Only certain lines below are wanted: those starting at the line containing "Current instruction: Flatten" and ending at the line containing "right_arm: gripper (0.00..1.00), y", both included, each retyped exactly.

Data block section start

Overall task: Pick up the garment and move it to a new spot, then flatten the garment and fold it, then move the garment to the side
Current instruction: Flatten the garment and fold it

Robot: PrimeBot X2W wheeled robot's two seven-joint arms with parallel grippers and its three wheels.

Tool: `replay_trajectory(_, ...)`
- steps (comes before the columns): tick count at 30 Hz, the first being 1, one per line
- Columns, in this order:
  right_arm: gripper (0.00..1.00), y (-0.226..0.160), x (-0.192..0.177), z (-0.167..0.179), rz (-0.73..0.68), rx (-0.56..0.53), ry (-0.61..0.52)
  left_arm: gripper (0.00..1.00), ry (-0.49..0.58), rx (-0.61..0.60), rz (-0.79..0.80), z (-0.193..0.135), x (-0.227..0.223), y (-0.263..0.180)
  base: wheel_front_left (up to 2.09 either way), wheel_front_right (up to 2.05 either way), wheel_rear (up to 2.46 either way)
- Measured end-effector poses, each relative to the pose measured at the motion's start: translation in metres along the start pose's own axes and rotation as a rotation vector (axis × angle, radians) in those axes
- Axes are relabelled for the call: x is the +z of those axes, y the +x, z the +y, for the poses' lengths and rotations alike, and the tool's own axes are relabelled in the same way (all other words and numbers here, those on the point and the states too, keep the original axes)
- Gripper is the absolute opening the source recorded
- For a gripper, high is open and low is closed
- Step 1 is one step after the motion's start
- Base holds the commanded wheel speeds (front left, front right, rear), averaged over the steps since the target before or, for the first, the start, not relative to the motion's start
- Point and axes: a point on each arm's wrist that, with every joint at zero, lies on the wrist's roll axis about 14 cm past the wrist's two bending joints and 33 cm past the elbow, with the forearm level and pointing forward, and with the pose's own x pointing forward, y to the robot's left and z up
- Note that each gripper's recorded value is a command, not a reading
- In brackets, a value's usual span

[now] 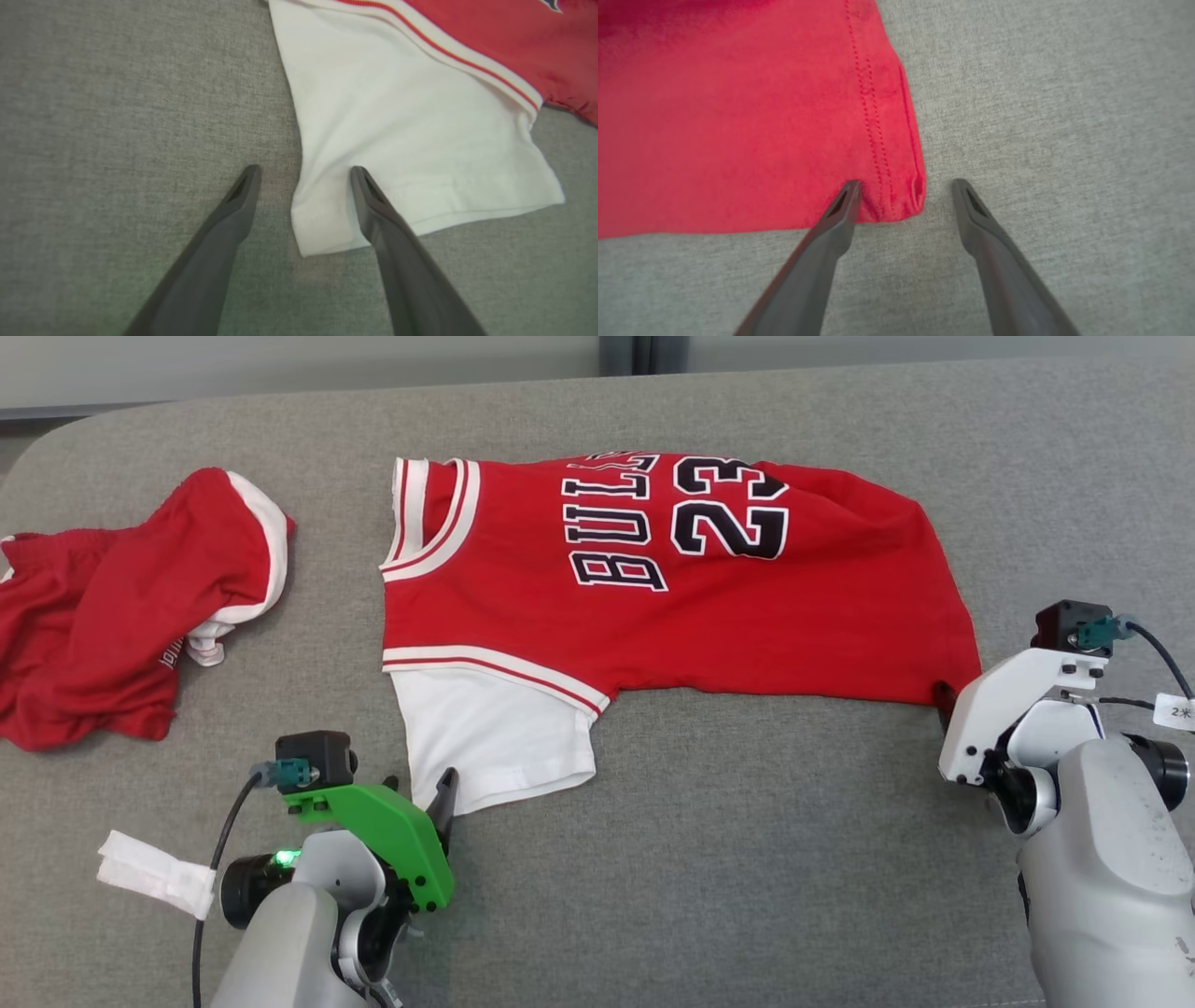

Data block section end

=== Expected answer ===
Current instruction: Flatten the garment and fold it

Robot: PrimeBot X2W wheeled robot's two seven-joint arms with parallel grippers and its three wheels.

Tool: `replay_trajectory(_, ...)`
- steps (comes before the columns): tick count at 30 Hz, the first being 1, one per line
- Columns, in this order:
  right_arm: gripper (0.00..1.00), y (-0.226..0.160), x (-0.192..0.177), z (-0.167..0.179), rz (-0.73..0.68), rx (-0.56..0.53), ry (-0.61..0.52)

That makes the output complete.